■妥当解というアプローチ~複数の対策を長短比較する
最近の若いビジネスパーソンを見ていますと、黒白をはっきりさせたがる
傾向が強いようです。あれかこれか、どちらが正しいかという問いの立て
方です。
確かに、真摯にものごとに向かい合う姿勢には感心させられます。
前提条件が明解なものに対する演繹法的な論理展開では、通常
正解は1つです。
あるいは過去の事象に対する現時点での評価もオーソドックスな説が
あります。
しかし、仕事の上で求められるのは、これだけではなく現在や将来の
課題に対する妥当解もあります。対応策を複数考えたうえ、長短所を
比較検討して、現時点で妥当だと思われる解を出すことが求められる
ことが多いです。
この点が、ビジネスにおける思考方法の重要な点です。
■アナログ思考~目盛りのあるモノサシで考える
黒白をはっきりさせたい理由の一つとして、デジタル思考が普及した点は
否定できないと思います。コンピュータが仕事や生活に浸透してきた影響
もあるでしょう。
確かに、ものごとをすっぱり割り切るなどデジタル思考の良さはありま
す。しかし、判断を求められる場面であれかこれかとなると、往々に迷う
ものです。真面目な人ほどストレスの大きさを感じます。
このようなとき、目盛りのあるものさしで考えるということで、アナログ思
考を採用したらどうでしょうか? 0か1かではなく、0.5とか0.7とか
の選択肢もあると、意外に気が楽になります。
あるいは、例えば、-0.5、0、+0.7の選択肢で考えて、マイナスに
ならなければよしとするのでも良いかもしれません。
所詮、妥当な解など後づけです。

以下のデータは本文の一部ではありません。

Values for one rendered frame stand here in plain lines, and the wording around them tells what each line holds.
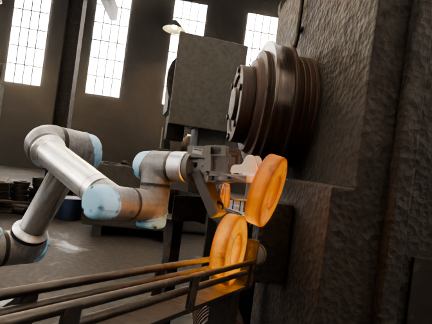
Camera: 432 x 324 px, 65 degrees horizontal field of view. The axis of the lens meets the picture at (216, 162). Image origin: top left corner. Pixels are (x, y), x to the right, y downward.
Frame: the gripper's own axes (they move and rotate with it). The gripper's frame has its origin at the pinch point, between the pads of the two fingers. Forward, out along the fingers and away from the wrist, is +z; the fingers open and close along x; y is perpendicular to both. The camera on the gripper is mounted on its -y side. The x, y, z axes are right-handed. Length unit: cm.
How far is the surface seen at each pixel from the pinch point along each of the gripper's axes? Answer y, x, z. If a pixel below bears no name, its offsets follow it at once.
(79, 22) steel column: 307, 421, -605
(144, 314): -19.8, -29.3, -7.0
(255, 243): -15.2, 7.9, -5.2
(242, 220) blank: -9.2, 1.0, -6.0
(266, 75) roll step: 32.8, 32.8, -14.3
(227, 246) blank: -13.6, -6.4, -5.5
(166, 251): -40, 68, -76
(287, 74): 32.5, 32.4, -7.4
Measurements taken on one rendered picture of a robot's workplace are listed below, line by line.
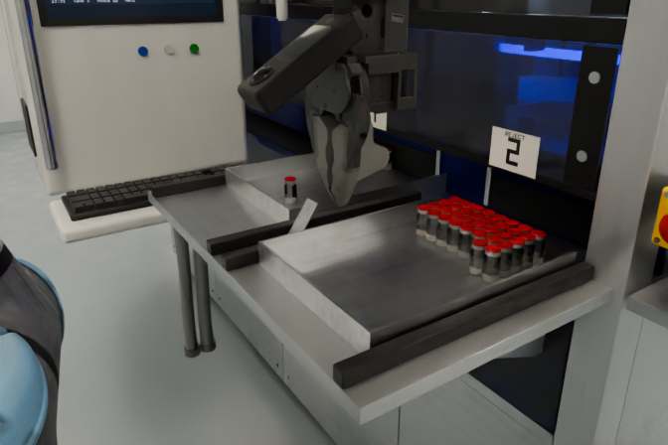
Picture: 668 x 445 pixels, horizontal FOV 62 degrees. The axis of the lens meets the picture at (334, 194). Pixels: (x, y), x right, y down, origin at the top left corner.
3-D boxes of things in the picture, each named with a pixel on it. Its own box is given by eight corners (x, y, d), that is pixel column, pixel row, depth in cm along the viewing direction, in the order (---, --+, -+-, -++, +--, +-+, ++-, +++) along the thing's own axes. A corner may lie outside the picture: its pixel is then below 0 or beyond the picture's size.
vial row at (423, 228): (423, 229, 88) (424, 203, 86) (513, 275, 74) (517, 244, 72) (413, 232, 87) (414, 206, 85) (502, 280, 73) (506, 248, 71)
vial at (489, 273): (489, 273, 75) (492, 242, 73) (502, 280, 73) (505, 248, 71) (477, 278, 73) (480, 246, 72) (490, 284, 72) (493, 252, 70)
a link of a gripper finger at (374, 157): (395, 205, 56) (399, 115, 53) (347, 217, 53) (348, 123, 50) (377, 196, 59) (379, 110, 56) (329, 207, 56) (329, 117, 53)
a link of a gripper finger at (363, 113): (370, 170, 51) (372, 74, 48) (356, 173, 51) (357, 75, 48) (341, 158, 55) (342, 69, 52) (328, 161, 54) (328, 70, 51)
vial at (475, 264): (476, 267, 76) (479, 236, 75) (488, 273, 75) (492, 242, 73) (465, 271, 75) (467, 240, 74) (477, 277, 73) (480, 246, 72)
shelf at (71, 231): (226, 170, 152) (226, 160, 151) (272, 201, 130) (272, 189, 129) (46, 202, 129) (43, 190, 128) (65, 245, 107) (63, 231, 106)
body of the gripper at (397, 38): (417, 115, 54) (424, -18, 49) (343, 126, 49) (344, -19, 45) (370, 102, 60) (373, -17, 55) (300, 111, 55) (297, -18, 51)
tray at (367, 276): (438, 214, 95) (440, 195, 94) (573, 275, 75) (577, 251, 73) (258, 263, 78) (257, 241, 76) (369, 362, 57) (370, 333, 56)
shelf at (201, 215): (353, 161, 131) (353, 153, 130) (644, 285, 76) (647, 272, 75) (148, 201, 107) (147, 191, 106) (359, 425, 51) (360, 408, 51)
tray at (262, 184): (365, 158, 126) (366, 143, 125) (445, 191, 106) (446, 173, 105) (226, 185, 109) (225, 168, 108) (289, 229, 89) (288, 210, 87)
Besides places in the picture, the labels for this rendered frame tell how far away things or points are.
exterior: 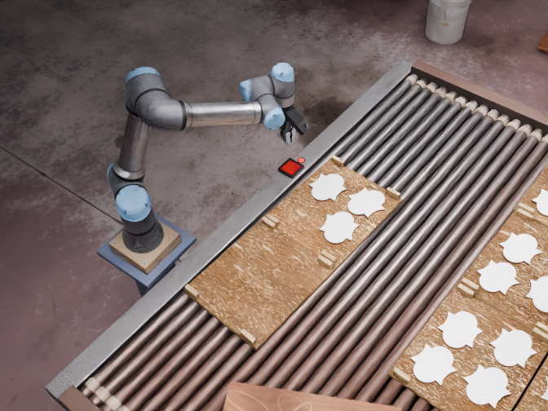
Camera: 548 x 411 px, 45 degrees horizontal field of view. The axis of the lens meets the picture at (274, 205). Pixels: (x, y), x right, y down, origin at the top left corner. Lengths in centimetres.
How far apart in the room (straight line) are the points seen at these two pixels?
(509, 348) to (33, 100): 352
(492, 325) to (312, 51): 292
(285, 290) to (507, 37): 321
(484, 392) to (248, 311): 78
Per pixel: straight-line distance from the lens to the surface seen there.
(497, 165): 277
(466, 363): 221
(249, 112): 218
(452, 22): 479
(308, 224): 245
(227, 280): 233
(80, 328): 348
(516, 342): 227
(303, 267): 234
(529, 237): 252
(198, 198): 383
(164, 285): 238
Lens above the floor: 286
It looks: 50 degrees down
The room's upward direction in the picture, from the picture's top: 4 degrees counter-clockwise
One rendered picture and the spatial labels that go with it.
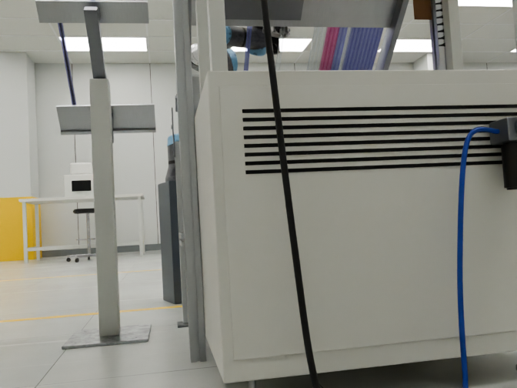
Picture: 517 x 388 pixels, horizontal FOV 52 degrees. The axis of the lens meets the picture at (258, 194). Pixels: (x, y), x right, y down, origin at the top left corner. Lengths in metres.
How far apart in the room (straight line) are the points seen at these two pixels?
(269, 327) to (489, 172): 0.53
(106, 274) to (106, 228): 0.15
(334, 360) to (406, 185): 0.35
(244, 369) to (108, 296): 0.86
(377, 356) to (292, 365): 0.16
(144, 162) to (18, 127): 1.88
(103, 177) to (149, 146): 6.84
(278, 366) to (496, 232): 0.50
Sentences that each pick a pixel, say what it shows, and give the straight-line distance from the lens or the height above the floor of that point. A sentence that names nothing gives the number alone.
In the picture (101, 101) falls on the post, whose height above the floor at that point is 0.76.
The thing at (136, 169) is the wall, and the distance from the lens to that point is 8.55.
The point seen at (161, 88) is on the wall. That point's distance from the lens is 8.78.
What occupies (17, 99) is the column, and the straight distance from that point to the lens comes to 8.44.
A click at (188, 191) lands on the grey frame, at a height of 0.43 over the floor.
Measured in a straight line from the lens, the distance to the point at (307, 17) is 1.78.
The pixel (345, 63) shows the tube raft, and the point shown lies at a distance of 1.91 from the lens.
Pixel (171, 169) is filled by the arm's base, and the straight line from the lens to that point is 2.46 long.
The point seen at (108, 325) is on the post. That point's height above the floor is 0.04.
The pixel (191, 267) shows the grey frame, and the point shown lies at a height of 0.24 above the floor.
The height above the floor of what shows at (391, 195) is 0.38.
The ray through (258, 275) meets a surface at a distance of 0.95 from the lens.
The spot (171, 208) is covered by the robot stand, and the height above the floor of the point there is 0.43.
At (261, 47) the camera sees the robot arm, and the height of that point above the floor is 1.00.
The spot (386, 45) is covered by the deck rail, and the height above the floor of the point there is 0.91.
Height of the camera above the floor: 0.34
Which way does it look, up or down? 3 degrees up
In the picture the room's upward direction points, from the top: 3 degrees counter-clockwise
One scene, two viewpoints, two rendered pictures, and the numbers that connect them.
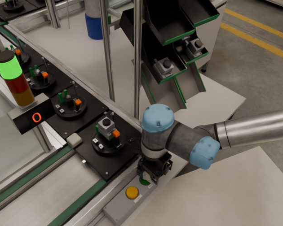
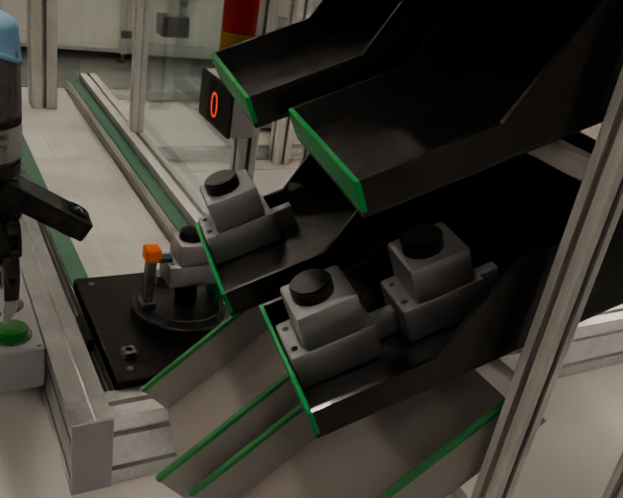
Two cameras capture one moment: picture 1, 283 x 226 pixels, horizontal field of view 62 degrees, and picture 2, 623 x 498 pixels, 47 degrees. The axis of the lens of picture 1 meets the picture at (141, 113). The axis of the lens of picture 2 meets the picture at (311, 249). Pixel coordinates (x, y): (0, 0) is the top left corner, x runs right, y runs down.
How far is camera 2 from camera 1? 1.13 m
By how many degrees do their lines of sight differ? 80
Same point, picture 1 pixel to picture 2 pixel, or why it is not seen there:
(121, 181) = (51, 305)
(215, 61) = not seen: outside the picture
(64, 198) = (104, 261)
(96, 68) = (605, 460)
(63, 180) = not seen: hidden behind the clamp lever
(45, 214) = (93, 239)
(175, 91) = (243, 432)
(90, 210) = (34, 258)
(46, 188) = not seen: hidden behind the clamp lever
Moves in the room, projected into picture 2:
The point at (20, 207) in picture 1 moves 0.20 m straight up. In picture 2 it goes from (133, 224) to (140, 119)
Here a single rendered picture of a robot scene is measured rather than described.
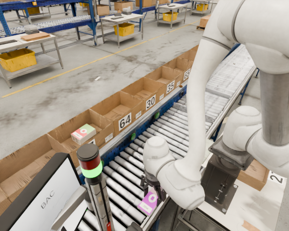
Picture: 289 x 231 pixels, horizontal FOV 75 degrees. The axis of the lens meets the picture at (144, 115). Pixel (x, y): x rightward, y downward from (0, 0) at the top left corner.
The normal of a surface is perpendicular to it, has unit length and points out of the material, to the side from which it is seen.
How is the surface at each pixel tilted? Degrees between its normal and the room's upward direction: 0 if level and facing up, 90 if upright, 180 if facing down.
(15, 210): 4
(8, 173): 90
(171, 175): 55
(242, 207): 0
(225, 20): 85
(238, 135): 84
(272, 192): 0
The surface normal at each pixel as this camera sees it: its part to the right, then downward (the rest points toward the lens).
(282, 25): -0.80, 0.22
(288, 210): 0.02, -0.79
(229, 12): -0.92, -0.09
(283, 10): -0.75, -0.17
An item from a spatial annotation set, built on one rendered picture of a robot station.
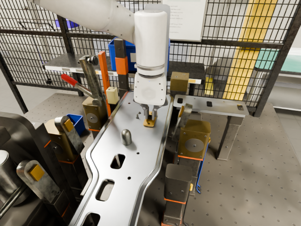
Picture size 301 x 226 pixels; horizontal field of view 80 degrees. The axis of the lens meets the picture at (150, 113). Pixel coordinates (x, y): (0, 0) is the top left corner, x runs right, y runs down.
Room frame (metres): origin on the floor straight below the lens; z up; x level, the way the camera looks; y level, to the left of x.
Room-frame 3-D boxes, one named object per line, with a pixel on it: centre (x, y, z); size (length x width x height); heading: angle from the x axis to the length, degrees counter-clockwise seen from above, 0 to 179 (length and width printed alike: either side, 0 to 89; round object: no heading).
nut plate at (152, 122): (0.52, 0.00, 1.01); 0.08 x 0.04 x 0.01; 168
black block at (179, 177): (0.30, -0.09, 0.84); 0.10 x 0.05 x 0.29; 78
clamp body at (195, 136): (0.43, -0.15, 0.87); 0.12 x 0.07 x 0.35; 78
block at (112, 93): (0.63, 0.15, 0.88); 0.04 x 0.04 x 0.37; 78
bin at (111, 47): (0.97, 0.05, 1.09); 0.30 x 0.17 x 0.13; 85
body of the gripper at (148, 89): (0.52, 0.00, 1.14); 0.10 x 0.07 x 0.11; 78
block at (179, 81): (0.77, -0.14, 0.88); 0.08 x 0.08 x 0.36; 78
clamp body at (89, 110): (0.56, 0.22, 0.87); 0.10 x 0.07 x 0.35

現在進行形の課題では、けっして灰色
的解決ではなく、バランスがとれた妥当解です。
■良いとこ取り~ときには手書きも
このような妥当解とかアナログ思考といったものを身につけるために、
私がお奨めするのは、手書きです。ふだんはパソコンで仕事をしてい
人も、ときには、鉛筆で手書きして考えてみると、いろいろ、考えが出て
くるものです。
文字にこだわらず、絵や記号でもなんでもありです。
不思議ですが、キーボードで考えるのと手書きで考えるのとでは、何か
違いがあります。
どちらが良い悪いのではなく、双方の良さを取り入れたらどうでしょうか
ということです。良いとこ取りで構いません。
重要なことは、自分の頭で考えるクセをつけることです。